_TASK DESCRIPTION:_
From the listing below, copy every line with the word "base".

_MATERIAL PROVIDED:_
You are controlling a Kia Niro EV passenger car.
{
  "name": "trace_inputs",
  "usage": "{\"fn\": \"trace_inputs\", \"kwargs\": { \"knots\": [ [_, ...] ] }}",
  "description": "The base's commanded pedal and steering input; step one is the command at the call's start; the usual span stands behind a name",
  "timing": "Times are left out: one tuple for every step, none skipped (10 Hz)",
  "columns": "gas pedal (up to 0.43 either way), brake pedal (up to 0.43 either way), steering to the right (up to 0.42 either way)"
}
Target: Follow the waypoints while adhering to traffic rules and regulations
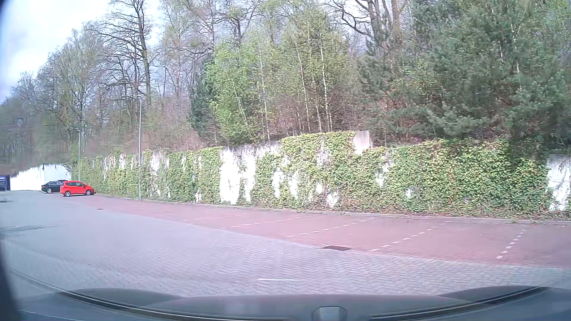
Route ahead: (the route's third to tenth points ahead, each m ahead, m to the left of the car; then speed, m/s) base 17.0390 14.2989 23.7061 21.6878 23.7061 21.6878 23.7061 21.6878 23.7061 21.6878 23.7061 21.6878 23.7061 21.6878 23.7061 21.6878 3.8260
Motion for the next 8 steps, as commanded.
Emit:
{"fn": "trace_inputs", "kwargs": {
  "knots": [
    [0.087,0.000,-0.342],
    [0.087,0.000,-0.339],
    [0.087,0.000,-0.336],
    [0.087,0.006,-0.330],
    [0.087,0.000,-0.325],
    [0.087,0.000,-0.321],
    [0.087,0.000,-0.312],
    [0.087,0.006,-0.291]
  ]
}}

_PROBLEM SOLUTION:_
  "description": "The base's commanded pedal and steering input; step one is the command at the call's start; the usual span stands behind a name",
Route ahead: (the route's third to tenth points ahead, each m ahead, m to the left of the car; then speed, m/s) base 17.0390 14.2989 23.7061 21.6878 23.7061 21.6878 23.7061 21.6878 23.7061 21.6878 23.7061 21.6878 23.7061 21.6878 23.7061 21.6878 3.8260

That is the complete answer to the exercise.